Now, her lab is enrolling 100 youth between 12 and 21 years old with Type 2 diabetes and obesity in a 12-week trial. Participants are screened and monitored for any negative eating behaviors, she says. So far, she hasn’t found that time-limited eating “impacts eating behaviors or worsens disordered eating in any way,” she says. 

In Australia, researchers are studying how teens with obesity respond to a different form of fasting called intermittent energy restriction. 

In this approach, for three days a week you eat roughly one-quarter of the calories you normally do, says

Natalie Lister,

a researcher and dietitian at the University of Sydney. On the other four days, you have no calorie limits. 

Dr.

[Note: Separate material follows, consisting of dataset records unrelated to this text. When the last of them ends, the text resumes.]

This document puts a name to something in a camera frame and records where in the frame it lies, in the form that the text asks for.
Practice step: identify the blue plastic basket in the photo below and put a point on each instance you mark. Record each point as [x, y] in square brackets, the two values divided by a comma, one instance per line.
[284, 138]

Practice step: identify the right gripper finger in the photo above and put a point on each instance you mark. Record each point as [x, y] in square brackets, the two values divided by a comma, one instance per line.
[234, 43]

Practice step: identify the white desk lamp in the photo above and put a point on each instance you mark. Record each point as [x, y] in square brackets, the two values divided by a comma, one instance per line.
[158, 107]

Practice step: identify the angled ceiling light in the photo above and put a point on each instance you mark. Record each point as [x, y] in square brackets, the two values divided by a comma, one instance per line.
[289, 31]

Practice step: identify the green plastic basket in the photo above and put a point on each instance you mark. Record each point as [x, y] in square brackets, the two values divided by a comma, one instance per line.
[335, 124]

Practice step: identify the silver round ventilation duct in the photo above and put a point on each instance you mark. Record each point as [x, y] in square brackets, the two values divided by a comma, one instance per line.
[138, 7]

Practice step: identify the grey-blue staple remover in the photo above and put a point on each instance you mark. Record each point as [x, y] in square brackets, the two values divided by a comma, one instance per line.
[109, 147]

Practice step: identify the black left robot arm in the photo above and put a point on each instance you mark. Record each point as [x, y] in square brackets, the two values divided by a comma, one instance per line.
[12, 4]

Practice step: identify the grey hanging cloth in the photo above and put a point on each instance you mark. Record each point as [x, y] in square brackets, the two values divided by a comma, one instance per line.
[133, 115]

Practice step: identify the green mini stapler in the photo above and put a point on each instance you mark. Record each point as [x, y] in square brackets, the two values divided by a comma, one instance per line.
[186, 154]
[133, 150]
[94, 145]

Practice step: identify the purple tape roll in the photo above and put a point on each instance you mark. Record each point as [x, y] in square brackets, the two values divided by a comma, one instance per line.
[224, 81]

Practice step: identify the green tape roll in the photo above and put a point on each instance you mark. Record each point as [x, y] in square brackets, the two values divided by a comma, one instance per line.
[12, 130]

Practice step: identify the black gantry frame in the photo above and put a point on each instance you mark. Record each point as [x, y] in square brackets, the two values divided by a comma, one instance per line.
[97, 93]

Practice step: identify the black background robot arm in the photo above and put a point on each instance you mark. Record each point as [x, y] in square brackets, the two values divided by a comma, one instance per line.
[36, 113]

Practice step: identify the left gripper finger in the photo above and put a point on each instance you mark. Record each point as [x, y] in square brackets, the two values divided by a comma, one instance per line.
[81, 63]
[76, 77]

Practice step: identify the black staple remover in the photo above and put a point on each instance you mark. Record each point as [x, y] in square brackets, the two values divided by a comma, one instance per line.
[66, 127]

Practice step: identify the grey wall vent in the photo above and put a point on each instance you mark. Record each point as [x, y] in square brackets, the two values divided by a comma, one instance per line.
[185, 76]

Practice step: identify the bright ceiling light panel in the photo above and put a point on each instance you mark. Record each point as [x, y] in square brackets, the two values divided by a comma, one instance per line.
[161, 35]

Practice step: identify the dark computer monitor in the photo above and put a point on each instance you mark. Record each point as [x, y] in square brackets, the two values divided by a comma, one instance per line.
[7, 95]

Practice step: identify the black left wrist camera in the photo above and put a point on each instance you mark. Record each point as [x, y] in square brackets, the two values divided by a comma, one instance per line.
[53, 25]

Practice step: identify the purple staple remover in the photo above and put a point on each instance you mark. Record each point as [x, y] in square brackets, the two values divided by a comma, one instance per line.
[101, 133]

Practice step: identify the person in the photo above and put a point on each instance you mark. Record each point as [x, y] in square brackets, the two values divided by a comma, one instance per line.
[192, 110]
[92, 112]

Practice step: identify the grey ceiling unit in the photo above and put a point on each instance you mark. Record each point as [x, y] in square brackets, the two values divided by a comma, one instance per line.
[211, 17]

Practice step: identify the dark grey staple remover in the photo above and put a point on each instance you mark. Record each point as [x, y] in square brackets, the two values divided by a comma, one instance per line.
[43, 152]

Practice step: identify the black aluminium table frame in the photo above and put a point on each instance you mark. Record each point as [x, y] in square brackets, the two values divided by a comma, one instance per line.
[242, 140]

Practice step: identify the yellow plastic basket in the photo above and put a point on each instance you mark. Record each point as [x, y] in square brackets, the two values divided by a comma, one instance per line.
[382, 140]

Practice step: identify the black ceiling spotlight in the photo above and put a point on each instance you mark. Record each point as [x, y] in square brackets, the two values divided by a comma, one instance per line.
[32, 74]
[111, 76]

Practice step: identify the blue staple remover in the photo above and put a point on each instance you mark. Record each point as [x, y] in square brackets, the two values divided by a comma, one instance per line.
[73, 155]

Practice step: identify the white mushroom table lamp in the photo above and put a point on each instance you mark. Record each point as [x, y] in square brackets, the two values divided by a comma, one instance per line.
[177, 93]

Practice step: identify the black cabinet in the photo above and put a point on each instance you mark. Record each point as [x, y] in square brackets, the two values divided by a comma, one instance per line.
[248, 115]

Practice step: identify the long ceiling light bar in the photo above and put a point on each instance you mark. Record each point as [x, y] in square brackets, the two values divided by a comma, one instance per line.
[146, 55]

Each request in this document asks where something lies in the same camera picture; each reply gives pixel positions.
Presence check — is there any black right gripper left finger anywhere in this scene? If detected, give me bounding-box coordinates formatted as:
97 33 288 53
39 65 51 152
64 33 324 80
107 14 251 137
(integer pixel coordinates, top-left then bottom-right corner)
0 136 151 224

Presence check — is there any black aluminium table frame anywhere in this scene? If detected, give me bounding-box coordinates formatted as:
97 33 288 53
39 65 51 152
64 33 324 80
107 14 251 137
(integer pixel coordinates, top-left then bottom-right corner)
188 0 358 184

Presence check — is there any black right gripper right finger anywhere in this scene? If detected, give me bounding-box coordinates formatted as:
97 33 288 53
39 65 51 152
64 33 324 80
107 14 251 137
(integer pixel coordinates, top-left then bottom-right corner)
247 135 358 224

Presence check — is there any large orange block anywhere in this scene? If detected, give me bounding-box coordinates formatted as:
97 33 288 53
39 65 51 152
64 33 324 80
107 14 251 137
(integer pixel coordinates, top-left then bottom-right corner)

Lister says she and colleagues started looking into intermittent fasting in adolescents with obesity a few years ago when patients started asking about it. They conducted a pilot trial with 30 adolescents, published in 2019. Now, the researchers are completing a trial whose results they expect to publish later this year. 

The health team monitors for eating disorders and depression, and the study doesn’t enroll anyone with a high risk of disordered eating, says Dr. Lister. Dietitians provide guidelines to help ensure participants are meeting nutritional requirements.

In adults with obesity, the data on TRE is mixed when it comes to weight loss, but two systematic reviews of the existing research both found a modest weight-loss benefit overall, says Dr. Peterson. Studies have also found that adults experience improvements in measures such as insulin resistance, reducing blood-glucose levels, particularly when their eating window starts early in the day. 

Matthew Muros, a 15-year-old in Carson, Calif., struggles with his weight and prediabetes. Matthew participated in Dr. Vidmar’s pilot studies last year. The first two weeks were challenging, he notes. 

“I did feel really hungry. I just kept on drinking water,” he says.

He says it got easier, and when the study was over he decided to stick with the schedule. He has lost about 30 pounds, and his blood-glucose levels have improved. 

He has also changed his diet, having less soda, fast food and carbohydrates. “I’m trying to eat a little bit more healthy,” he says.